The Spanish and Portuguese population of tropical America have survived in their new home for nearly four hundred years. But when have they displayed the astonishing energy of the early Conquistadores? Many of the so-called Spanish creoles are really of mixed blood. In Peru and Mexico it is hard to find a family without the strain of another race in its pedigree. In Cuba, where there has been the least exposure to this result, owing to the prompt extinction of the natives, the descendants of the early European immigrants are enfeebled and infertile. While in Mexico, in Guatemala, and in Yucatan, the men of prominent energy are either of mixed blood or, like the late Governor Barrios, are of the once conquered, the pure American race. I do not call a race acclimated which merely manages to exist, at the sacrifice of those qualities which are its highest claim to distinction.

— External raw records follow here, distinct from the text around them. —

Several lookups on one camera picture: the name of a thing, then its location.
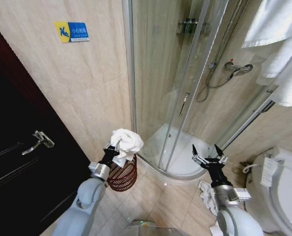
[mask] hanging white towel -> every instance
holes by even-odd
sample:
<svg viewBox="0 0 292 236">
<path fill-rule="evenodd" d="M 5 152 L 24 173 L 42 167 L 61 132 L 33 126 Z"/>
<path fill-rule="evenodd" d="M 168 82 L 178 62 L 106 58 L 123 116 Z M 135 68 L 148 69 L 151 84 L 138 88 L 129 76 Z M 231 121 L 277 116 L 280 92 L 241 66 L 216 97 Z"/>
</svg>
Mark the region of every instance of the hanging white towel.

On the other hand, the black race finds it hopeless to struggle with the climate above the fortieth parallel of latitude. In no portion of Southern Europe did it ever maintain itself, and when its members were carried in numbers as slaves to Mauritius and Ceylon, they succumbed to the change.[197] Even in Africa it is doubtful if it ever effected a permanent settlement on the shores of the Mediterranean. Pulmonary diseases and scrofula are the chief morbid changes which destroy its emigrants.